As a last step of analysis, a SVM classifier exploiting the clinical features summarized in Table 1 was designed. The model, called Clinical, returned a classification score for each individual patient.

Finally, a soft voting technique, consisting of averaging the classification scores of diverse models, was implemented to combine the scores obtained by DeepSVM and Clinical. Thus, a new model with the name DeepSVM + Clinical was designed. The model between DeepSVM and DeepSVM + Clinical model, which returned the best predictive performances on the CPTAC-CM public dataset was further validated by using the 43 patients of the CPTAC-CM public dataset as training set and the validation cohort of 11 patients recruited from our Institute as test set.

Statistical analysis and performance evaluation

The association between each clinical characteristic and disease-free survival was evaluated by means of statistical tests on overall dataset: Wilcoxon-Mann-Whitney test46 was used for continuous features, whereas Chi Squared test47 was employed for those features measured on an ordinal scale. A result was considered statistically significant when the p-value was less than 0.05.

The predictive performances of the developed models were evaluated in terms of AUC and, once the optimal threshold was identified by Youden’s index on ROC curve48, standard metrics, such as accuracy, sensitivity, and specificity were also computed:

$${\text{Accuracy }} = \, \left( {{\text{TP }} + {\text{ TN}}} \right)/ \, \left( {{\text{TP }} + {\text{ TN }} + {\text{ FP }} + {\text{ FN}}} \right),$$
$${\text{Sensitivity }} = {\text{ TP}}/ \, \left( {{\text{TP }} + {\text{ FN}}} \right),$$
$${\text{Specificity }} = {\text{ TN}}/ \, \left( {{\text{TN }} + {\text{ FP}}} \right),$$

where TP and TN stand for True Positive (number of non-DF cases correctly classified) and True Negative (number of DF cases correctly classified), while FP (number of DF cases identified as non-DF cases) and FN (number of non-DF cases identified as DF cases are False Positive and False Negative ones, respectively.

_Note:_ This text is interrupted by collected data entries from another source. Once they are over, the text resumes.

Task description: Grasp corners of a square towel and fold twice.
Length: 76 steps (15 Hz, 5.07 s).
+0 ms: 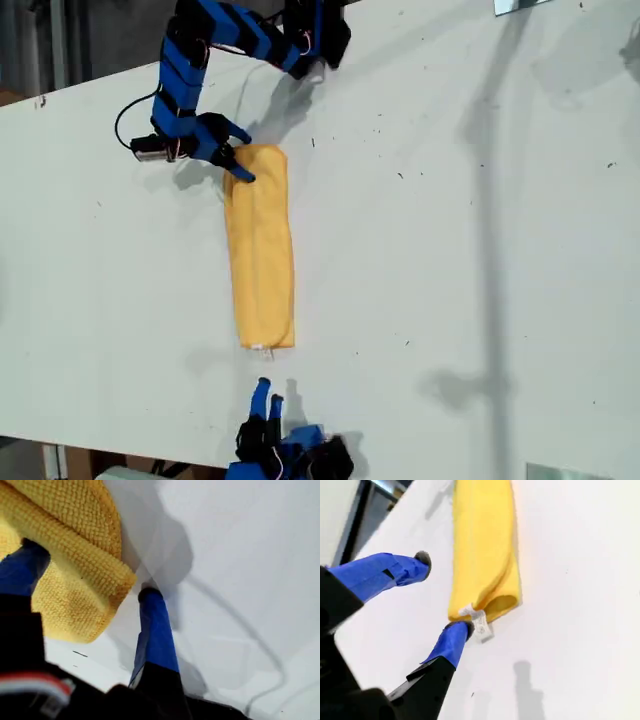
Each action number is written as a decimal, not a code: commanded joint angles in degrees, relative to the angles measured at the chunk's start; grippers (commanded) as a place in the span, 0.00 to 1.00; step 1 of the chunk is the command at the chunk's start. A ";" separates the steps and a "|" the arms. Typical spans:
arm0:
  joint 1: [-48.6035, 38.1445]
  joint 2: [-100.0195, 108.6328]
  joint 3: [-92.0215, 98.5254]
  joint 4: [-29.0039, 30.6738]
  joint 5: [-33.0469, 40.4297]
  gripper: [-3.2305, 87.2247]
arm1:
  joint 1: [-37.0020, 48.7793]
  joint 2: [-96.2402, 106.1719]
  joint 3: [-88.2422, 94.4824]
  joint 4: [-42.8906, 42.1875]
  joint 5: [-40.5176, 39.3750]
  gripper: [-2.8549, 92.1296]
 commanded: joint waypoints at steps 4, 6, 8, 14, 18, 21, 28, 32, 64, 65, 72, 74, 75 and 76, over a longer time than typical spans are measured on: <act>2.37 12.48 6.94 0.26 -3.78 0.27 | 7.12 15.82 17.40 -4.66 4.57 0.03; 3.16 12.48 7.21 0.09 -4.66 0.28 | 8.96 29.53 26.10 -6.68 8.44 0.03; 4.48 12.57 9.58 -2.90 -5.71 0.28 | 11.95 43.95 30.67 -3.34 9.93 0.03; 1.85 17.23 19.95 -10.55 -2.72 0.29 | 14.06 65.57 17.23 10.37 15.82 0.03; -4.39 18.11 24.61 -12.57 1.49 0.29 | 6.86 65.30 7.56 7.29 15.56 0.03; -8.70 18.11 27.86 -15.29 4.04 0.29 | -6.33 51.86 -4.48 4.22 12.92 0.03; -14.33 18.19 31.82 -16.17 5.80 0.29 | -25.05 18.98 -27.51 -1.93 6.42 0.03; -14.33 18.19 32.17 -16.35 5.63 0.29 | -28.12 5.19 -35.16 -7.82 4.22 0.03; -7.38 18.28 33.05 -14.59 -11.43 0.18 | -24.26 116.10 55.55 14.94 63.54 0.20; -6.42 18.28 33.31 -17.05 -7.12 0.08 | -25.75 116.10 55.81 14.59 63.81 0.20; -12.04 18.28 33.40 -14.94 24.17 0.08 | -25.75 116.10 55.55 15.56 61.44 0.20; -12.04 18.28 33.40 -14.85 24.17 0.08 | -25.93 116.10 55.55 15.56 61.44 0.20; -12.04 18.28 33.40 -14.85 24.17 0.08 | -25.93 116.10 55.55 15.56 61.44 0.20; -12.04 18.28 33.40 -14.85 24.08 0.08 | -25.93 116.10 55.55 15.56 61.44 0.20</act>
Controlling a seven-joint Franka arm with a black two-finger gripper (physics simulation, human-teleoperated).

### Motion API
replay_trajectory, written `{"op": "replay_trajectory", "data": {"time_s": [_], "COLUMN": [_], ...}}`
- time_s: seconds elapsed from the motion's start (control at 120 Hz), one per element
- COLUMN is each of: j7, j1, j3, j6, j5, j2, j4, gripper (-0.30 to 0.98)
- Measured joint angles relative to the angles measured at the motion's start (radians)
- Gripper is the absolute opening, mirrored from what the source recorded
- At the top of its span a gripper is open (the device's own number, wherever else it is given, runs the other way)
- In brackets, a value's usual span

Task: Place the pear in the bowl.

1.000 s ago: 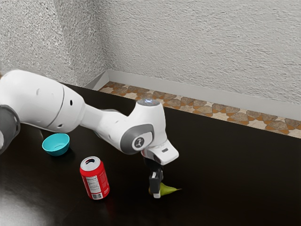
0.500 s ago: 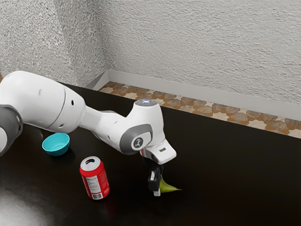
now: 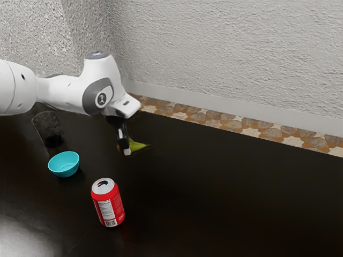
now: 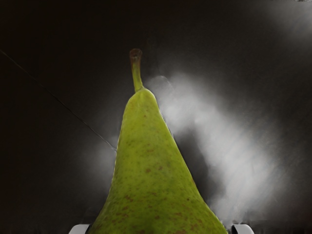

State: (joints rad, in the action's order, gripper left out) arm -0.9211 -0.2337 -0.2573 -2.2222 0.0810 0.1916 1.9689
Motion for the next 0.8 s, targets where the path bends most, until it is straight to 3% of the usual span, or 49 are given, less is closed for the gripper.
{"op": "replay_trajectory", "data": {"time_s": [0.158, 0.333, 0.575, 0.8], "j7": [-0.006, -0.014, -0.035, -0.050], "j1": [0.001, 0.006, 0.088, 0.089], "j3": [-0.199, -0.307, -0.340, -0.340], "j6": [0.097, 0.162, 0.151, 0.129], "j5": [-0.005, -0.022, -0.029, 0.039], "j2": [-0.019, -0.020, 0.041, 0.119], "j4": [-0.010, 0.024, 0.005, -0.072], "gripper": [0.27, 0.28, 0.28, 0.28]}}
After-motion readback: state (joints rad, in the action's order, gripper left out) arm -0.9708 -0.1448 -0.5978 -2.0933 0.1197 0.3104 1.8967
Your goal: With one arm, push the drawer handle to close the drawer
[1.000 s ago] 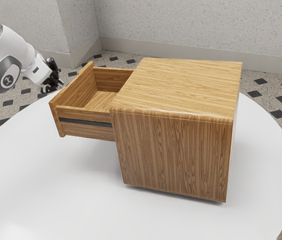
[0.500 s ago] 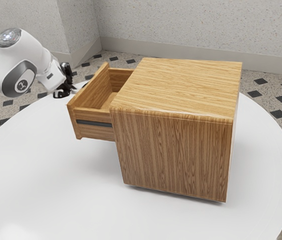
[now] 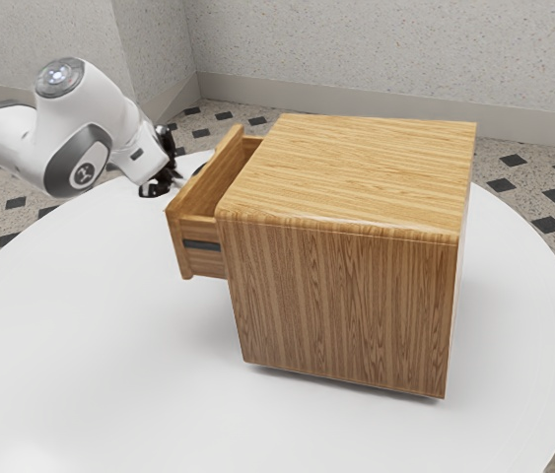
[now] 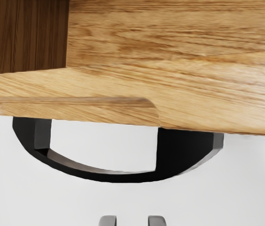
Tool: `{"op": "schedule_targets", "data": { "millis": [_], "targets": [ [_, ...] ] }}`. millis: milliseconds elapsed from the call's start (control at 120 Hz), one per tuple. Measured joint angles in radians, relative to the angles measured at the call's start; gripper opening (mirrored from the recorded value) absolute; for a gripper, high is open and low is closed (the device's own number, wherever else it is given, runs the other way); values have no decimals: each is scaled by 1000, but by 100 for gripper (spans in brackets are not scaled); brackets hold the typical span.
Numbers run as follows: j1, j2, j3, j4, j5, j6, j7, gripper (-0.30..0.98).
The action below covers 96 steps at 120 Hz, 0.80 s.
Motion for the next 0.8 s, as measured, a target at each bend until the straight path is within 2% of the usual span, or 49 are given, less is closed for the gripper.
{"op": "schedule_targets", "data": {
  "millis": [133, 342, 417, 508, 583, 600, 642, 742, 800],
  "targets": [
    [8, 55, -61, 0, -64, 21, -1, -1],
    [-22, 86, -111, 1, -128, 42, -2, -1],
    [-28, 81, -106, -10, -146, 34, -2, 1],
    [-74, 74, -50, -26, -158, -15, -6, 5],
    [-67, 84, -39, 20, -153, -116, -32, 11],
    [-45, 87, -55, 50, -151, -157, -44, 14],
    [124, 91, -207, 153, -158, -283, -83, 23],
    [730, 70, -752, 365, -268, -592, -212, 40],
    [1010, 57, -986, 452, -325, -726, -293, 47]
  ]
}}
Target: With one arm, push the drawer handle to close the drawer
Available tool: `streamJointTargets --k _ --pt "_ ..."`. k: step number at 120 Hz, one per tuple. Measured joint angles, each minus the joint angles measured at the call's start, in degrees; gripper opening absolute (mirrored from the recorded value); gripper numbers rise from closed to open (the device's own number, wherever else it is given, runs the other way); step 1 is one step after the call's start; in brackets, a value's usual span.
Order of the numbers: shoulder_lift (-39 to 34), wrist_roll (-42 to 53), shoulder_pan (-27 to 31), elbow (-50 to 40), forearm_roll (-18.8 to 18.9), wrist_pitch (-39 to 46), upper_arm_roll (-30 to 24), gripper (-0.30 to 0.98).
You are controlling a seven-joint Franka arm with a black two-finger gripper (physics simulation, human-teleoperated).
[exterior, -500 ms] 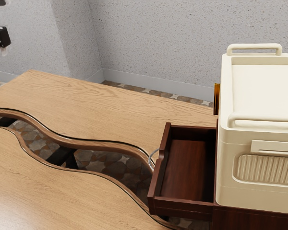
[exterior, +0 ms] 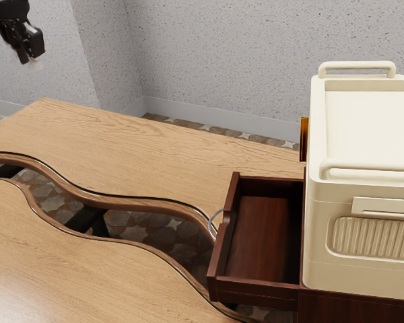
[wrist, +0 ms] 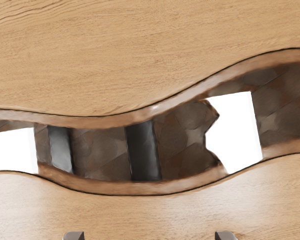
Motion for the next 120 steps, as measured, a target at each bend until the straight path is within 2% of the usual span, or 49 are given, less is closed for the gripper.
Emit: streamJointTargets --k 15,36,56,84,102,120 --pt "-0.13 0.19 -4.52 -6.32 0.47 1.9 -0.03 0.1" --pt "-1.06 0.73 -5.16 -19.83 1.58 8.42 0.03 -0.03" --pt "-1.09 1.4 -5.99 -30.93 2.14 18.84 -0.09 -0.07" --pt "0.75 2.89 -10.36 -39.62 0.32 34.74 -0.12 -0.09" --pt "1.1 3.6 -14.24 -43.62 -1.43 43.97 -0.17 -0.1" --pt "1.11 4.09 -20.65 -46.48 -2.29 49.24 -0.13 -0.1"
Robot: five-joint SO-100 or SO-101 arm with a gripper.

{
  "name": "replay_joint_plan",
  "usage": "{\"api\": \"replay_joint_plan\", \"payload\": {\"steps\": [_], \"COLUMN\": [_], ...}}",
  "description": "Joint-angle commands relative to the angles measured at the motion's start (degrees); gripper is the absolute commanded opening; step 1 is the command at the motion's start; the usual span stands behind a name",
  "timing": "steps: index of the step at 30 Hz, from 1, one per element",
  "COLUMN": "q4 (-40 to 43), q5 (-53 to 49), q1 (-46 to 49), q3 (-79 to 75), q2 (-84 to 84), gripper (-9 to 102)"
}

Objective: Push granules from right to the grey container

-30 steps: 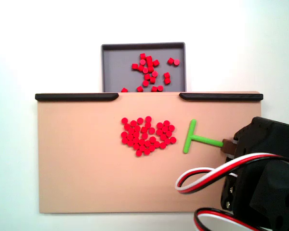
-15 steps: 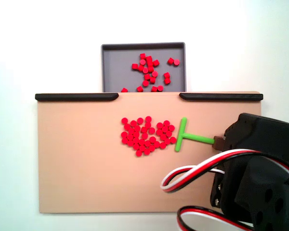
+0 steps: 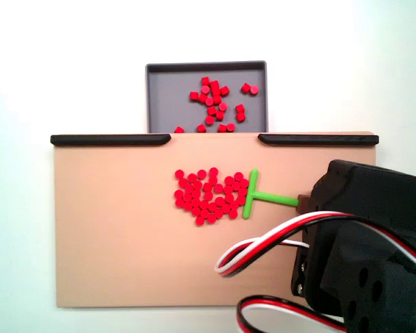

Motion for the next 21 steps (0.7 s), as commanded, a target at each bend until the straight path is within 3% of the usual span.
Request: {"api": "replay_joint_plan", "payload": {"steps": [1,21], "q4": [-0.09,-0.35], "q5": [2.64,21.18], "q1": [-0.88,-3.69], "q3": [0.0,-0.97], "q2": [1.05,0.7], "gripper": [0,0]}}
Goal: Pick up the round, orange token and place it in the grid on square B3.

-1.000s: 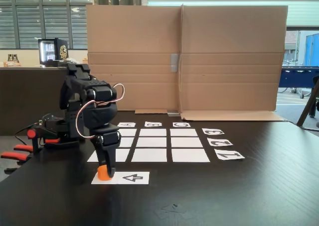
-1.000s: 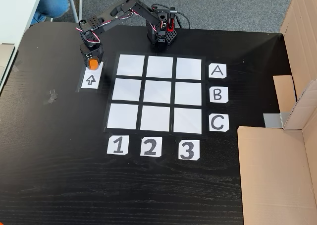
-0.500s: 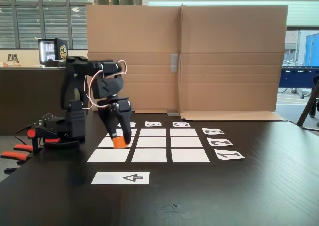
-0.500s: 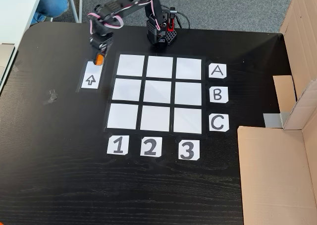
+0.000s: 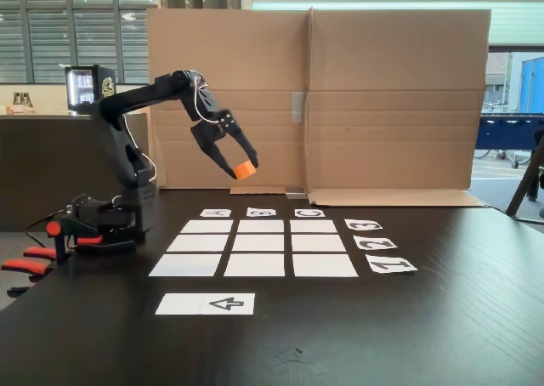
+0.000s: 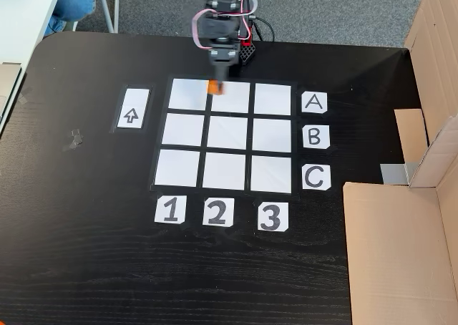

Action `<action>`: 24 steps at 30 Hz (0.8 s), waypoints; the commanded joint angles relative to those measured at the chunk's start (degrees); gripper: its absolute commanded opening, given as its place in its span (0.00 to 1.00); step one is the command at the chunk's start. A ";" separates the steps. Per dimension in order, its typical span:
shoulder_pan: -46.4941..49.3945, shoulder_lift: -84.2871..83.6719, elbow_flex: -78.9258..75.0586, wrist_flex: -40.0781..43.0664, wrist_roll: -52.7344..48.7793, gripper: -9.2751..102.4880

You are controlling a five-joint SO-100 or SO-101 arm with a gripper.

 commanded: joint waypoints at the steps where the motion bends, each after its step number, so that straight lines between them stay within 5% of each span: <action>1: -6.86 3.60 0.00 -0.26 3.52 0.07; 9: -17.84 -5.27 -6.68 -0.97 9.49 0.07; 24: -24.35 -34.37 -22.06 -3.25 13.97 0.07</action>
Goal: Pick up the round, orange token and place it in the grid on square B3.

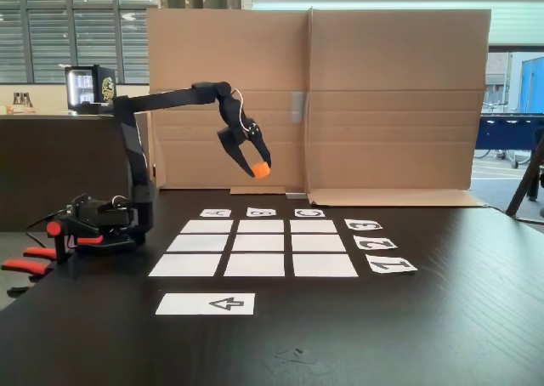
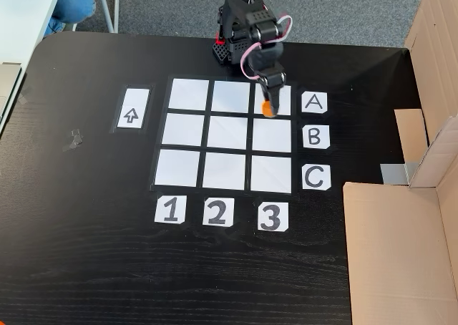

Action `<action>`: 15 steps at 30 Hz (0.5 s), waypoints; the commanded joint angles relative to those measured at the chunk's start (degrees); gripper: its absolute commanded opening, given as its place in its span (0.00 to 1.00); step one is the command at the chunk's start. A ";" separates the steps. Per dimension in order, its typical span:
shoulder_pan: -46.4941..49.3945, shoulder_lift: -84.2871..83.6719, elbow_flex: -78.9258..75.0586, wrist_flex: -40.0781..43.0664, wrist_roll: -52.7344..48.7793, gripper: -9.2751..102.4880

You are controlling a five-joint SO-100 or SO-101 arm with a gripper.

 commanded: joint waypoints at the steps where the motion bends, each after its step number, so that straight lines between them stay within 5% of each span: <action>1: -1.05 -4.13 -2.81 -1.76 1.32 0.07; 15: -1.85 -11.25 4.13 -4.48 7.29 0.07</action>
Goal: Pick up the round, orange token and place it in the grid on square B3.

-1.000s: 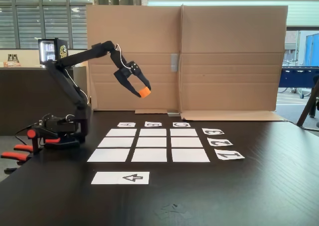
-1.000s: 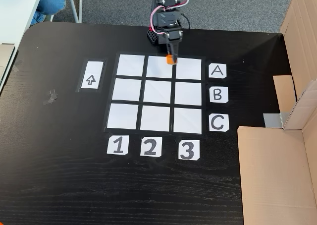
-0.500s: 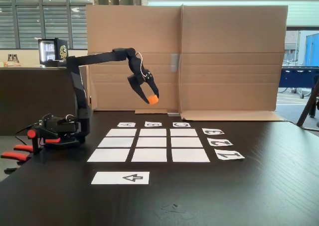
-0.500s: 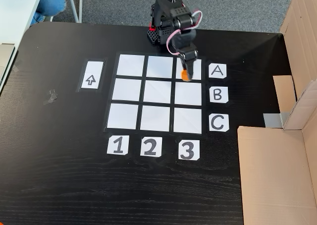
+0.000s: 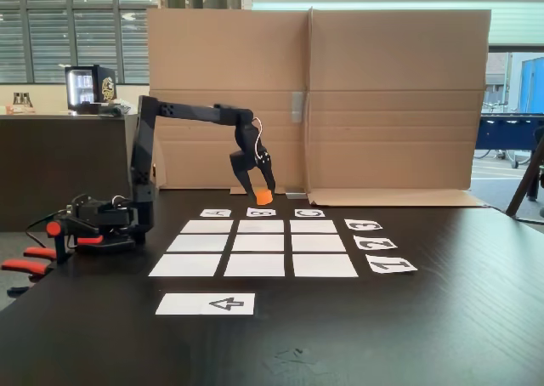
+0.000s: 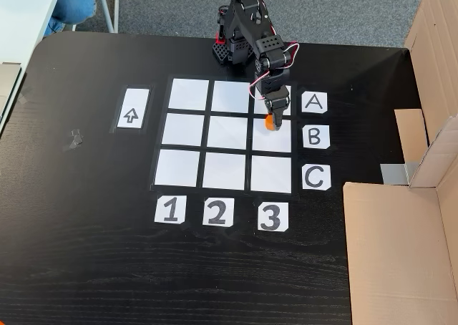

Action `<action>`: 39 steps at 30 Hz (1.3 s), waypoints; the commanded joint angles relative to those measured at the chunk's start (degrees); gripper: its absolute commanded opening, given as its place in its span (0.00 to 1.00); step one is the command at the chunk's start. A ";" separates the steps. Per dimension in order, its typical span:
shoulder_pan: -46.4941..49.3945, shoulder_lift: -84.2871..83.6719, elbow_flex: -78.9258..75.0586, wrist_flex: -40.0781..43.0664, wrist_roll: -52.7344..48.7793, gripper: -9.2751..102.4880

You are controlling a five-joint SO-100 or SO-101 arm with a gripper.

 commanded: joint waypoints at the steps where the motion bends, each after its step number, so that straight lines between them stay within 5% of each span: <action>1: 0.62 0.79 2.46 -0.97 1.14 0.07; 29: 0.44 -6.42 6.06 -10.90 2.64 0.09; 39: -0.18 -1.23 12.66 -11.34 4.48 0.68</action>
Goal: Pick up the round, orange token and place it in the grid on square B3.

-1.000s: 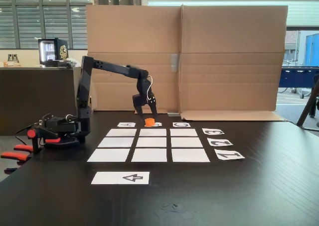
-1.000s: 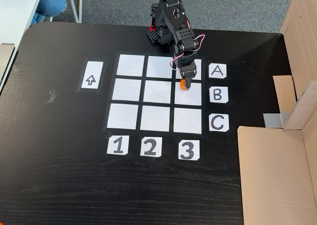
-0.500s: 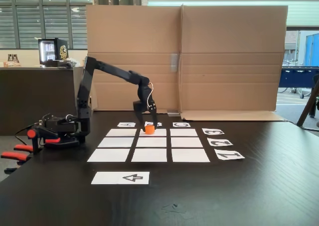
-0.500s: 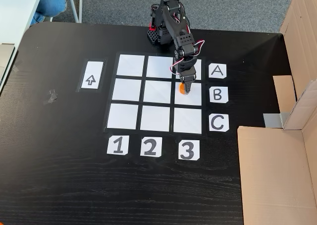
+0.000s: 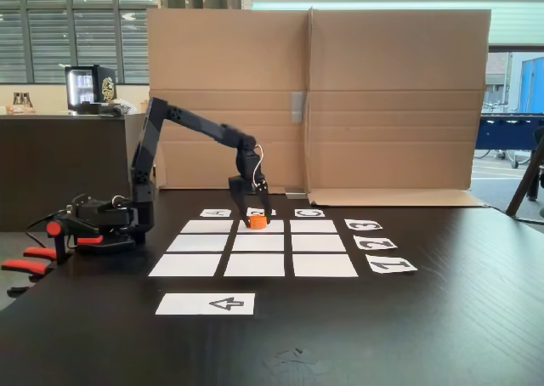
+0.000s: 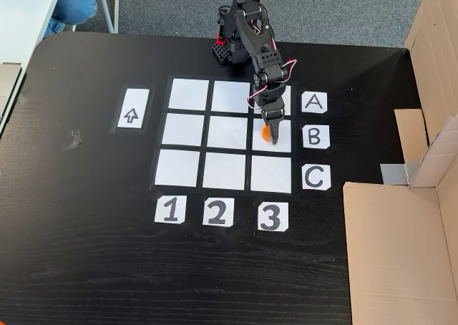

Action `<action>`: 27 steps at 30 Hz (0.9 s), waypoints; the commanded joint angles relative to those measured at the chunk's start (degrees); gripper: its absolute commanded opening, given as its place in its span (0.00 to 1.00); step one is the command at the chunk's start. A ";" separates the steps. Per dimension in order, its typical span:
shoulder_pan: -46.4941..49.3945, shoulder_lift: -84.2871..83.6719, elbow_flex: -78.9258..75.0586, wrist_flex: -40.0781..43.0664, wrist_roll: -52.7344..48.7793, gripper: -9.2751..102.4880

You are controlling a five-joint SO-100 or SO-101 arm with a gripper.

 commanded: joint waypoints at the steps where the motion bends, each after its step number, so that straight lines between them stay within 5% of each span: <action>1: -0.62 4.92 3.78 -1.14 0.70 0.75; 5: -0.79 13.18 11.69 -5.45 0.70 0.95; 14: 3.78 48.25 38.67 -27.16 -1.49 0.94; 19: 14.94 79.10 57.22 -34.80 -4.92 0.80; 25: 42.89 113.20 69.43 -28.92 -8.96 0.65; 27: 55.11 116.19 70.40 -28.83 -10.11 0.49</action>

In this paper, since we solved a binary classification problem (DF cases vs non-DF cases) on imbalanced data (see Tables 1, 2), we also computed two other metrics, i.e. F1-score and Geometric mean (G-mean), that have been suggested as suitable for practitioners to determine an appropriate performance measure in the case of analysis of imbalanced datasets49.

The F1-score works well for imbalanced datasets since the relative contribution of precision and sensitivity are computed as equal:

$${\text{F1}} - {\text{score }} = { 2 }* \, \left( {{\text{sensitivity}}*{\text{ precision}}} \right) \, /\left( {{\text{sensitivity }}*{\text{ precision}}} \right),$$

with precision = TP/(TP + FP).

The Geometric Mean (G-Mean) measures the balance between classification performances on both the classes, thus avoiding overfitting the class with the major number of subjects and underfitting the class with the minor number of subjects:

$$\mathrm{G}-\mathrm{mean }= \sqrt{\mathrm{Sensitivity}*\mathrm{Specificity}}.$$

Ethics approval and consent to participate

The study was conducted according to the guidelines of the Declaration of Helsinki and approved by the Scientific Board of Istituto Tumori ‘Giovanni Paolo II’, Bari, Italy- prot 17729/2020. The authors affiliated to Istituto Tumori “Giovanni Paolo II”, IRCCS, Bari are responsible for the views expressed in this article, which do not necessarily represent the ones of the Institute.